Usefulness of estimating individual pharmacokinetic data for aminoglycoside therapy in seriously ill patients.

This study proposes the use of individual pharmacokinetic parameters to predict effective dosages of aminoglycosides for patients with serious infections. Parameters were calculated for 51 patients using a one-compartment model. This model required a trough and three postinfusion aminoglycoside concentrations from each patient, as well as least squares linear regression. A total of 56 dosing regimens (37 gentamicin, 19 tobramycin) were predicted from these parameters and the efficacy of this approach was examined by comparing the predicted peak (8 mg/l) and trough (1.5 mg/l) concentrations with the observed peak and trough concentrations measured 24 h later.

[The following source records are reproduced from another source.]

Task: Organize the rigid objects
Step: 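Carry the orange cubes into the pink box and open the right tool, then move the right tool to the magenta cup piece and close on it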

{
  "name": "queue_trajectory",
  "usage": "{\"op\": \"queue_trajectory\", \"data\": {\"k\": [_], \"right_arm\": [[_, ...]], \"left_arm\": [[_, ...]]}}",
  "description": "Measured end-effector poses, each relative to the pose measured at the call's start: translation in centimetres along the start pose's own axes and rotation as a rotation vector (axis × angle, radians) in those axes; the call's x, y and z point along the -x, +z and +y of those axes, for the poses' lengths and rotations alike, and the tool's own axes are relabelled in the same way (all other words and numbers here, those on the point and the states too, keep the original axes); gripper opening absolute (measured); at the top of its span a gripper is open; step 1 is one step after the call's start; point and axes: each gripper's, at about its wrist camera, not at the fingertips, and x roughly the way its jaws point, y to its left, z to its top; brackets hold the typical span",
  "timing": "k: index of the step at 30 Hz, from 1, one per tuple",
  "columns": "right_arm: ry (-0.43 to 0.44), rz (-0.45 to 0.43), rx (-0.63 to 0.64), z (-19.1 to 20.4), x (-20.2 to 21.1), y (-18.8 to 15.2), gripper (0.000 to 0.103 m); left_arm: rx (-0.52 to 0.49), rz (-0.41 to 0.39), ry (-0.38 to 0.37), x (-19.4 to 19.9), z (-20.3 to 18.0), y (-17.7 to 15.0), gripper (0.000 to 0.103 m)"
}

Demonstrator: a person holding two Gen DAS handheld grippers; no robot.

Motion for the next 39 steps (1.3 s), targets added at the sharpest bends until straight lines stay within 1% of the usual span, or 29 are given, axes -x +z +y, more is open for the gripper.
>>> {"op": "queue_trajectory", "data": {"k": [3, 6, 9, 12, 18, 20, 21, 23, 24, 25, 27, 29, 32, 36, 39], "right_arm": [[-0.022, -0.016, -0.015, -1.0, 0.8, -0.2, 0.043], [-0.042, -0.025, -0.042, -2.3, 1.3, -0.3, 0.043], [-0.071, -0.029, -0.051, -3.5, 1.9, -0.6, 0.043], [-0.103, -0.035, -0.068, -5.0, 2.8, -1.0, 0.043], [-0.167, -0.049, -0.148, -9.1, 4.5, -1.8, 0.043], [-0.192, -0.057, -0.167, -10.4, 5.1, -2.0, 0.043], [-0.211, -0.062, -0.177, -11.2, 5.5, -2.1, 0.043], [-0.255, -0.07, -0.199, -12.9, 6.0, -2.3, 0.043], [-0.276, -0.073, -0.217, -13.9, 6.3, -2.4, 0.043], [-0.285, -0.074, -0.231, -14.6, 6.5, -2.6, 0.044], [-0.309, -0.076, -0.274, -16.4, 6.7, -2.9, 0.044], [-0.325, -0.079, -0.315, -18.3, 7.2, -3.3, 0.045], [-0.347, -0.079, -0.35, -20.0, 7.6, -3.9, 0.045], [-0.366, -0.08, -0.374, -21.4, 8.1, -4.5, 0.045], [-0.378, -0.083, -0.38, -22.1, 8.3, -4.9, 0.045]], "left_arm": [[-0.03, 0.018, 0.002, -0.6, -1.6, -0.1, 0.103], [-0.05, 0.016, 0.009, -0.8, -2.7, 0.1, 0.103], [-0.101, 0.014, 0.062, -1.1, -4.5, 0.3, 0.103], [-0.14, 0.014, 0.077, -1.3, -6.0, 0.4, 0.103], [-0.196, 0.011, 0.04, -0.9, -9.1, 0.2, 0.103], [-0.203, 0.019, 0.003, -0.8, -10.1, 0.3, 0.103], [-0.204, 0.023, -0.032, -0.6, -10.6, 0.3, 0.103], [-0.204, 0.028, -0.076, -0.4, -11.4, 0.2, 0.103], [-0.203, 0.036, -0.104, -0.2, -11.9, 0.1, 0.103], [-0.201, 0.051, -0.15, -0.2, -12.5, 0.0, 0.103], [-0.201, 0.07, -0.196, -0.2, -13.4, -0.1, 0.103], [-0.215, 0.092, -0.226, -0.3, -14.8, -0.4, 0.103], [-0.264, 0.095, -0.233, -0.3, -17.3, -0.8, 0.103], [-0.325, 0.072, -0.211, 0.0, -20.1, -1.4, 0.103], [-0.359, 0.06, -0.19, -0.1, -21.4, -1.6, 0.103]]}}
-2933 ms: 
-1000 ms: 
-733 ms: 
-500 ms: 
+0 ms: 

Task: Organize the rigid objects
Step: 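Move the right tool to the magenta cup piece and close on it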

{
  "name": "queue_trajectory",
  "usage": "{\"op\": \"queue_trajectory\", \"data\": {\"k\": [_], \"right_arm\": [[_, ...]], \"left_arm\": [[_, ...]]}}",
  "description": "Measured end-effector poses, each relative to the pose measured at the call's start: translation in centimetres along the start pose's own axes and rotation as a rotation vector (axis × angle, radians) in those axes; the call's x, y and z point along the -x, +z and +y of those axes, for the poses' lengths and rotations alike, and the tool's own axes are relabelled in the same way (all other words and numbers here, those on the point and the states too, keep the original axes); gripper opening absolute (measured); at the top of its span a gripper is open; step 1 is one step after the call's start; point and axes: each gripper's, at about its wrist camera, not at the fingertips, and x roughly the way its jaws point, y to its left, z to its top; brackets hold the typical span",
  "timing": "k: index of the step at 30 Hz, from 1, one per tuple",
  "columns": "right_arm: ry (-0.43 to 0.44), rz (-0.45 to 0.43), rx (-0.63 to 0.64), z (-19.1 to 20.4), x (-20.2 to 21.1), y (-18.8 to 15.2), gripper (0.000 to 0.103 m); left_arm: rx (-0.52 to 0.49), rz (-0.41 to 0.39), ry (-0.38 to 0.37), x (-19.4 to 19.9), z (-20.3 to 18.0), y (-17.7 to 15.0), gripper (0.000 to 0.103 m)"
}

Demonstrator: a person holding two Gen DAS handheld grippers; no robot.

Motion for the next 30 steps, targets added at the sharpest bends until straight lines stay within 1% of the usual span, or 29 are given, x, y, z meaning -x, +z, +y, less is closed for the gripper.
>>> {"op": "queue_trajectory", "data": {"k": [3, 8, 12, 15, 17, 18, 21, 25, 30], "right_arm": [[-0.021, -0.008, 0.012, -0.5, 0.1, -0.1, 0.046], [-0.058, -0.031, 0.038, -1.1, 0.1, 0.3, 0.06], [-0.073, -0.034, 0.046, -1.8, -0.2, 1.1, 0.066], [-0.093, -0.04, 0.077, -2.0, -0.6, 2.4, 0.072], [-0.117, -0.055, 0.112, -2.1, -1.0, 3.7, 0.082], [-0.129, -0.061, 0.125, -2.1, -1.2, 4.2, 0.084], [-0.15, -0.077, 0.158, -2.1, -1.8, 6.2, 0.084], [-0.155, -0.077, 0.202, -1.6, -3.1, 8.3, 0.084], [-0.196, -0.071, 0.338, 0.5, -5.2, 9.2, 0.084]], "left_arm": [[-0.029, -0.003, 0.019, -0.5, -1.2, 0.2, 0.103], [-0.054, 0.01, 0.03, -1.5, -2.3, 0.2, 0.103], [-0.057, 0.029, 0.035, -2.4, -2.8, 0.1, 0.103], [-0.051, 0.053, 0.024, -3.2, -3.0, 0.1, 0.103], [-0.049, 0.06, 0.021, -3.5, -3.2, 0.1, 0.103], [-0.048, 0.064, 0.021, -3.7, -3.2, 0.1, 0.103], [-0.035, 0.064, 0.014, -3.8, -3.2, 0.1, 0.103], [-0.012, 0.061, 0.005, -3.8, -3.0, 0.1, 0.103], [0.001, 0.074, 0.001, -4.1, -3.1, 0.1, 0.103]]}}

Aminoglycoside concentrations in serum were measured using a fluorescence polarisation immunoassay. Parameters varied widely, as the following ranges demonstrate: Volume of distribution 0.16-0.52 l/kg; clearance 0.04-0.17 l/kg/h; half-life 1.1-5.3 h. The doses predicted ranged from 3.2-16.9 mg/kg/day, with an average of 8.6 (standard deviation [SD] 3.4) mg/kg/day. The measured peak (mean 7.5; SD 1.6) and trough (mean 1.95; SD 0.57) concentrations closely approximated the predicted levels. The equations used underestimated trough concentrations mainly because of aminoglycoside accumulation. The changing pharmacokinetic parameters for each patient meant that regular drug assays were still required to fine-tune the dosing regimen. Two patients (4%) developed significant nephrotoxicity. Ototoxicity was not assessed. We conclude that individual pharmacokinetic data for aminoglycoside therapy can be used effectively to predict dosages for desired concentrations in seriously ill patients. The dose required was on average 1.5-2 times the normal recommended dosage.